● Records to process

■ ■ ■ ■ ■ ■ ■

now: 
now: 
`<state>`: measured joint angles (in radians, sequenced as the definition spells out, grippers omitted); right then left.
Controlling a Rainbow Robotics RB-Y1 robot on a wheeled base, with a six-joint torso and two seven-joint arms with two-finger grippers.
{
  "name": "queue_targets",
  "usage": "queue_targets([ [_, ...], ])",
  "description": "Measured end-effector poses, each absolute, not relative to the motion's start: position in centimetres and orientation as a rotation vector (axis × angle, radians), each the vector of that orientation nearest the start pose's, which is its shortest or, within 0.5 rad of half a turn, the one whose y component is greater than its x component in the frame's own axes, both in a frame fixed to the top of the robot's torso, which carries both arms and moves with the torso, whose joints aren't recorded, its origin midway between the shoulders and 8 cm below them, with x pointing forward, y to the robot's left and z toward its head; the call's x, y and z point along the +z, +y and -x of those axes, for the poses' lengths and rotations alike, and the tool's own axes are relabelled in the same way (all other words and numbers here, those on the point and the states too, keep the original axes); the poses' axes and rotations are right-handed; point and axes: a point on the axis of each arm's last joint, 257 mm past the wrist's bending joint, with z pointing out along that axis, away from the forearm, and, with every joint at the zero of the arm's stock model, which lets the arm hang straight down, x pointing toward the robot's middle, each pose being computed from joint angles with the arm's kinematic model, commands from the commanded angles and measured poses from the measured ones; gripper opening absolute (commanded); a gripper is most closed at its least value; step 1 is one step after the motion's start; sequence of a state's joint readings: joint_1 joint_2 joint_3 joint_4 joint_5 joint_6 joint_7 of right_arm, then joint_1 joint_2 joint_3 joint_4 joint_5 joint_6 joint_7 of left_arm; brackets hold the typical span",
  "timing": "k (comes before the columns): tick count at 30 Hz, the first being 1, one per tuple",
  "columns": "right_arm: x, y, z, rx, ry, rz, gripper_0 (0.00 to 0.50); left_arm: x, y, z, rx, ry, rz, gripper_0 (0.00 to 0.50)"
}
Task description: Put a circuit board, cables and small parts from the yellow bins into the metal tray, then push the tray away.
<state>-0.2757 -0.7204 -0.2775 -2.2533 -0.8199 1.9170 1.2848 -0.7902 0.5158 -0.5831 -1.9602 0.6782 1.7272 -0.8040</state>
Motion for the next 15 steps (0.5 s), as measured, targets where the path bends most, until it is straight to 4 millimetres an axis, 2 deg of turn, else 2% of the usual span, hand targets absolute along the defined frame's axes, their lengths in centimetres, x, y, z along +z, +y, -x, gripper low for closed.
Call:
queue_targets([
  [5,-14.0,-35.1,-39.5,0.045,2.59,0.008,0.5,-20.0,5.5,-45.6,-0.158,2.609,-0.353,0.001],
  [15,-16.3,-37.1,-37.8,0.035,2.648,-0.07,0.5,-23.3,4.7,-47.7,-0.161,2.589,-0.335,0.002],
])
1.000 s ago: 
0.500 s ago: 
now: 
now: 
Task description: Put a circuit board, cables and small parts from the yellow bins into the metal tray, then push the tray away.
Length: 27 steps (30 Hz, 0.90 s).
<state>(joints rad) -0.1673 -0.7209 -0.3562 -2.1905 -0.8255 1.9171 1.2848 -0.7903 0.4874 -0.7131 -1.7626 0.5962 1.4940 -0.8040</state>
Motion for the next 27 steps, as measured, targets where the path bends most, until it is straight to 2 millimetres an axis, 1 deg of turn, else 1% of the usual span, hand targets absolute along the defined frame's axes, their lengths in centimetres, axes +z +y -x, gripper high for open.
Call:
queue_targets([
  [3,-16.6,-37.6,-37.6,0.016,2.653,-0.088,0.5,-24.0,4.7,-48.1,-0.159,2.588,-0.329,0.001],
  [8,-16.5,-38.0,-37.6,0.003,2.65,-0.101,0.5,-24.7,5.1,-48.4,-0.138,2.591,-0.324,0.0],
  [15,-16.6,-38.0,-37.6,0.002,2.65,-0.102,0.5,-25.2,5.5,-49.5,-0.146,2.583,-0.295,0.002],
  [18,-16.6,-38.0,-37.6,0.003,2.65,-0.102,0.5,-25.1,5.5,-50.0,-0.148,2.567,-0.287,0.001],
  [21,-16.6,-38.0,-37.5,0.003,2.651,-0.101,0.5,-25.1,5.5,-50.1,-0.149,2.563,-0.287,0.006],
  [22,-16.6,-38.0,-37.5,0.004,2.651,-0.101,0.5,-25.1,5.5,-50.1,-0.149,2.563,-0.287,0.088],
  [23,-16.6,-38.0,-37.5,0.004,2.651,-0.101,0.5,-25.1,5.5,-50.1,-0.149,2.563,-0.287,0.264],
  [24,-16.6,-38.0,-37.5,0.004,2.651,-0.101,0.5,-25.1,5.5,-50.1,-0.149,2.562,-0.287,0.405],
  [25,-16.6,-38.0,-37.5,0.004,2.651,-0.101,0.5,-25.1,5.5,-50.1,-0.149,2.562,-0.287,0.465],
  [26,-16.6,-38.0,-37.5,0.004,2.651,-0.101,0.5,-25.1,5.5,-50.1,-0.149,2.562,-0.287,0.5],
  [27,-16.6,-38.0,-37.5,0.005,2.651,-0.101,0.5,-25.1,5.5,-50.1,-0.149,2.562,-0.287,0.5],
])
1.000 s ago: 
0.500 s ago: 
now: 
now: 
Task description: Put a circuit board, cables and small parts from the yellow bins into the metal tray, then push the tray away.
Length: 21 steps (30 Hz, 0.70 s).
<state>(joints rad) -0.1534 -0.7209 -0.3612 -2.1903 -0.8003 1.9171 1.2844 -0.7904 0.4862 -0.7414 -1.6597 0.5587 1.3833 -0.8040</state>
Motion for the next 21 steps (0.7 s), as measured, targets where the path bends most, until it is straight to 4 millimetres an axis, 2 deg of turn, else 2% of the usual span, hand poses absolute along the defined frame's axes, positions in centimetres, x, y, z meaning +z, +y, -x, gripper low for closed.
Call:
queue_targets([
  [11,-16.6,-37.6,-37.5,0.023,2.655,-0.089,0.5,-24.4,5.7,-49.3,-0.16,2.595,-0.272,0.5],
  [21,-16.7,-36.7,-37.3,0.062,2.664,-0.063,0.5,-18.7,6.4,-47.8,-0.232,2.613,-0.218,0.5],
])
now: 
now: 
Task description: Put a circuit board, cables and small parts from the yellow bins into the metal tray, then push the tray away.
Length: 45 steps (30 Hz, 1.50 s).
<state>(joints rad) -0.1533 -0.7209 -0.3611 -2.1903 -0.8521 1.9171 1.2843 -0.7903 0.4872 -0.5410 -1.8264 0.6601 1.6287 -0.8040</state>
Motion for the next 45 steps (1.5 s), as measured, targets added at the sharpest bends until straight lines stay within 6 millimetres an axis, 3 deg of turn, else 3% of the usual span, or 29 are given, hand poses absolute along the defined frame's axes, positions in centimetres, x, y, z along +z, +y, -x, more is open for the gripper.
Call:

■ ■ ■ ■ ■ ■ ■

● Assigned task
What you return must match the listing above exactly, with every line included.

● Problem solution
now: 
now: 
`<state>`: measured joint angles (in radians, sequenced as the definition spells out, grippers omitted); right then left.
Controlling a Rainbow Robotics RB-Y1 robot on a wheeled base, with a six-joint torso and two seven-joint arms with two-finger grippers.
{
  "name": "queue_targets",
  "usage": "queue_targets([ [_, ...], ])",
  "description": "Measured end-effector poses, each absolute, not relative to the motion's start: position in centimetres and orientation as a rotation vector (axis × angle, radians), each the vector of that orientation nearest the start pose's, which is its shortest or, within 0.5 rad of half a turn, the one whose y component is greater than its x component in the frame's own axes, both in a frame fixed to the top of the robot's torso, which carries both arms and moves with the torso, whose joints aren't recorded, its origin midway between the shoulders and 8 cm below them, with x pointing forward, y to the robot's left and z toward its head; the call's x, y and z point along the +z, +y and -x of those axes, for the poses' lengths and rotations alike, and the tool's own axes are relabelled in the same way (all other words and numbers here, those on the point and the states too, keep the original axes); the poses' axes and rotations are right-handed; point and axes: a point on the axis of each arm's last joint, 257 mm past the wrist's bending joint, with z pointing out along that axis, away from the forearm, and, with every joint at the zero of the arm's stock model, which lets the arm hang straight down, x pointing toward the robot's middle, each pose being computed from joint angles with the arm's kinematic model, commands from the commanded angles and measured poses from the measured ones; gripper opening absolute (commanded); a gripper is most closed at its least value; step 1 is one step after the motion's start; sequence of a state's joint readings: joint_1 joint_2 joint_3 joint_4 joint_5 joint_6 joint_7 of right_arm, then joint_1 joint_2 joint_3 joint_4 joint_5 joint_6 joint_7 of left_arm; brackets hold the typical span",
  "timing": "k (comes before the columns): tick count at 30 Hz, the first being 1, one per tuple",
  "columns": "right_arm: x, y, z, rx, ry, rz, gripper_0 (0.00 to 0.50); left_arm: x, y, z, rx, ry, rz, gripper_0 (0.00 to 0.50)"
}
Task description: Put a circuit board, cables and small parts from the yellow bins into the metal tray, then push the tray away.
<state>-0.2757 -0.7204 -0.2775 -2.2533 -0.8199 1.9170 1.2848 -0.7902 0.5158 -0.5831 -1.9602 0.6782 1.7272 -0.8040</state>
Motion for the next 15 steps (0.5 s), as measured, targets where the path bends most, until it is straight to 4 millimetres an axis, 2 deg of turn, else 2% of the usual span, hand targets absolute along the defined frame's axes, their lengths in centimetres, x, y, z along +z, +y, -x, gripper low for closed.
Call:
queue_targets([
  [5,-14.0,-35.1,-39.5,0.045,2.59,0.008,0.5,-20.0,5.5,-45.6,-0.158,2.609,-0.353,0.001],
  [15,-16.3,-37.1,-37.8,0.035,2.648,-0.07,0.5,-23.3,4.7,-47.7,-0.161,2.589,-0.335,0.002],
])
1.000 s ago: 
0.500 s ago: 
now: 
now: 
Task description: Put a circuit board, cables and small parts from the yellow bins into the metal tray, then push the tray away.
Length: 27 steps (30 Hz, 0.90 s).
<state>(joints rad) -0.1673 -0.7209 -0.3562 -2.1905 -0.8255 1.9171 1.2848 -0.7903 0.4874 -0.7131 -1.7626 0.5962 1.4940 -0.8040</state>
Motion for the next 27 steps, as measured, targets where the path bends most, until it is straight to 2 millimetres an axis, 1 deg of turn, else 1% of the usual span, hand targets absolute along the defined frame's axes, their lengths in centimetres, axes +z +y -x, gripper high for open.
Call:
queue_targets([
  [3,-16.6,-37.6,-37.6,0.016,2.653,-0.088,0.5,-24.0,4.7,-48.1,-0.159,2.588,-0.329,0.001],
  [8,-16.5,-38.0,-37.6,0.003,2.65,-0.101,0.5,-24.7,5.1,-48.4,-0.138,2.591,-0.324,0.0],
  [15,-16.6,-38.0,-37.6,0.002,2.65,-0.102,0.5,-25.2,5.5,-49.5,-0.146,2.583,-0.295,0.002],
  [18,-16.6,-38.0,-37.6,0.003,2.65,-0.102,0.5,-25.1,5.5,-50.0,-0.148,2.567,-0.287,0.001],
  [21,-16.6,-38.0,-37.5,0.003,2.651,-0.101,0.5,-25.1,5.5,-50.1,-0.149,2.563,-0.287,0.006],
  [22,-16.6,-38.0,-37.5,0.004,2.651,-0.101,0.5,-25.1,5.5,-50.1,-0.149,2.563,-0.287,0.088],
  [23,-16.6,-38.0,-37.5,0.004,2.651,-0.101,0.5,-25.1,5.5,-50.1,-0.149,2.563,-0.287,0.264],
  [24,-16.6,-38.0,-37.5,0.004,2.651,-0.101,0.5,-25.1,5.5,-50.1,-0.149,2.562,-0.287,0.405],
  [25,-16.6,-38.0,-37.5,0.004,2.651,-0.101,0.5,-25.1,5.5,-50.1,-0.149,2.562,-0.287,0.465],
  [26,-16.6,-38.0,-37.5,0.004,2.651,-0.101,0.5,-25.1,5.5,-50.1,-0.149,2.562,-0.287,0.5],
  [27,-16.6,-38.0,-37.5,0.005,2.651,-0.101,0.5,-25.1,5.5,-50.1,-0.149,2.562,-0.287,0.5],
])
1.000 s ago: 
0.500 s ago: 
now: 
now: 
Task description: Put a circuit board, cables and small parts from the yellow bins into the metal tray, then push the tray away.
Length: 21 steps (30 Hz, 0.70 s).
<state>(joints rad) -0.1534 -0.7209 -0.3612 -2.1903 -0.8003 1.9171 1.2844 -0.7904 0.4862 -0.7414 -1.6597 0.5587 1.3833 -0.8040</state>
Motion for the next 21 steps (0.7 s), as measured, targets where the path bends most, until it is straight to 4 millimetres an axis, 2 deg of turn, else 2% of the usual span, hand poses absolute along the defined frame's axes, positions in centimetres, x, y, z meaning +z, +y, -x, gripper low for closed.
Call:
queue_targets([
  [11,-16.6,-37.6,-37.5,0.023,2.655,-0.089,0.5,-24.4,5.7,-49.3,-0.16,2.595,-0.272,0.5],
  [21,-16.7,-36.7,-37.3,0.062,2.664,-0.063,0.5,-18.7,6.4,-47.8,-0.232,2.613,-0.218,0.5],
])
now: 
now: 
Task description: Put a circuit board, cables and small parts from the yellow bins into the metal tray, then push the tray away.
Length: 45 steps (30 Hz, 1.50 s).
<state>(joints rad) -0.1533 -0.7209 -0.3611 -2.1903 -0.8521 1.9171 1.2843 -0.7903 0.4872 -0.5410 -1.8264 0.6601 1.6287 -0.8040</state>
Motion for the next 45 steps (1.5 s), as measured, targets added at the sharpest bends until straight lines stay within 6 millimetres an axis, 3 deg of turn, else 3% of the usual span, or 29 are given, hand poses absolute along the defined frame's axes, positions in centimetres, x, y, z along +z, +y, -x, more is open for the gripper.
Call:

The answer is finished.